La cotidianeidad en su ritmo letárgico
acoda la rutina de un momento añorado
en ese lugar que fue refugio de hombres
y brilla indeleble en el remoto pasado.
Tras vidrios oscuros de resolana y humo,
anclados a mesas del templo sagrado
sin mirar la calle
—por marcas acuosas en el borde turbio
de un grueso pocillo
que alberga los restos de un café ya helado—
descifran la hora (que pasa, cansina,
en su ritmo eterno) los tipos sentados.
La vida, transcurre—
mientras La Pavoni resopla en la barra
vapor poderoso de un expreso amargo
que Miguel Fernández —barista avezado—
prepara —muy diestro— sobre el frío estaño.
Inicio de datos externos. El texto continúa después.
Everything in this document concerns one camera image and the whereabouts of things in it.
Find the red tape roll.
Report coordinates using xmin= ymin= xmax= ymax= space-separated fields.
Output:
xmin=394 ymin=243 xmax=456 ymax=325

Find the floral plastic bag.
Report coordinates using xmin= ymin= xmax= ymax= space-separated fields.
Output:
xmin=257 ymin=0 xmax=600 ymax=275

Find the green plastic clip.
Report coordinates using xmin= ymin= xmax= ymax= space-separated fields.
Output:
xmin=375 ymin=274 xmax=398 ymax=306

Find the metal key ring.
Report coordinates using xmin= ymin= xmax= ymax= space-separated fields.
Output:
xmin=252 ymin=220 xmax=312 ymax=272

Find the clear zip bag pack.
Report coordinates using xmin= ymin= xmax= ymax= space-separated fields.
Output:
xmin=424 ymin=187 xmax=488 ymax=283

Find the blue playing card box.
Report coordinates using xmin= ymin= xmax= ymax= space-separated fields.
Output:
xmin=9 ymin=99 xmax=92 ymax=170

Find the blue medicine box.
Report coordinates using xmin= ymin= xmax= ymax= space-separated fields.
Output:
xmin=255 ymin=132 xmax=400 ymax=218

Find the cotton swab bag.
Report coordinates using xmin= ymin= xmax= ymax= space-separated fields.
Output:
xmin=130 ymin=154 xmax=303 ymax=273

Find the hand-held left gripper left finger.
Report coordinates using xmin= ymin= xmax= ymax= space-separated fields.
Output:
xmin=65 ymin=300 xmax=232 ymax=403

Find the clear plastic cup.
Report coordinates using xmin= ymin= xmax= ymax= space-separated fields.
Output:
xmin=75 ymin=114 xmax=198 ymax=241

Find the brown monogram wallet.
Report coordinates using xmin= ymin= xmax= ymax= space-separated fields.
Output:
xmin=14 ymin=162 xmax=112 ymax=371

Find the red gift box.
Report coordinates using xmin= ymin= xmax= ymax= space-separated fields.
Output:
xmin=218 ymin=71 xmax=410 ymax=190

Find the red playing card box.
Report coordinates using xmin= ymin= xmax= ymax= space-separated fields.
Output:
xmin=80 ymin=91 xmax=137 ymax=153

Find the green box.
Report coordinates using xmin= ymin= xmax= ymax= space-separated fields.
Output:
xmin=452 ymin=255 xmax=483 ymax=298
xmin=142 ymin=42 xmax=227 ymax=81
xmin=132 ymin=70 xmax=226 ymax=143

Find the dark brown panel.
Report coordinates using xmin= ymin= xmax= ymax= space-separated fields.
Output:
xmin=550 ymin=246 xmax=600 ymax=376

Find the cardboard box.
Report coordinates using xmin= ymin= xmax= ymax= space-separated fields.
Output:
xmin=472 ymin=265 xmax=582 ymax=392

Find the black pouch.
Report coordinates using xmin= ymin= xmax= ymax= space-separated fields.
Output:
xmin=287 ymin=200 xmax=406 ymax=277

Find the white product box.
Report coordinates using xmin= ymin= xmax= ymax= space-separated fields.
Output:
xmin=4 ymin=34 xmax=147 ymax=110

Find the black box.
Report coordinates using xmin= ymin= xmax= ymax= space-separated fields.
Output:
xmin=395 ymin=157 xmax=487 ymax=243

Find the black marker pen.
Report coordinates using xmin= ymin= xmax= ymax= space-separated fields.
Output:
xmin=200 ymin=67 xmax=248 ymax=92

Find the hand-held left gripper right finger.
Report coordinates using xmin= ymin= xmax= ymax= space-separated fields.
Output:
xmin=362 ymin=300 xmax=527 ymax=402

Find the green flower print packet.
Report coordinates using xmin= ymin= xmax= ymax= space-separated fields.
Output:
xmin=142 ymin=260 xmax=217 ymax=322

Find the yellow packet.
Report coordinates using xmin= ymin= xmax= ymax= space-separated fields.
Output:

El destino: un líquido que en vez de pensarlo
se bebe sin prisa, de ojos entrecerrados
frente a un cenicero colmado de puchos
—sin ninguna marca de lápiz de labios.
Leyendas absurdas le narra el Cinzano
a la mesa —recóndita, de tan alejada—
donde los mecánicos chamuyan su jerga
de levas y bielas —perdidos en sueños
de alta cilindrada.
Amarillas de tiempo
en mi cofre se hallan
las viejas imágenes
que mucho atesoro sin gloria ni pena:
las de los Genoud —Mili y Julio—
todos bien fierreros; de los Bulgarella,
las de los Mazzocchi —Fino: padre e hijo—
la de Pablo Spies— y también conservo
la de aquel tan mentado personaje,
el humoroso plomero “Dilena”.
Billares, metegol, ping-pong —;
dominó y ajedrez —las damas y dados —;
la escoba, el monte, el truco.
En la trastienda —el salón del fondo—,
del epíteto claro o del grito inefable
¡Quiero vale cuatro!
— arbitrario, su eco, impera absoluto.
Bajo las arañas —que a pesar de hallarse todas
de lámparas barrocamente colmadas,
nunca se enciende ninguna—,
a las sombras espectrales de aquel tiempo pretérito,
la voz axiomática de la Diosa Fortuna,
les asigna un efímero triunfo
en su mazo de cartas marcadas:
—al azar—, el crucial y certero As de espadas.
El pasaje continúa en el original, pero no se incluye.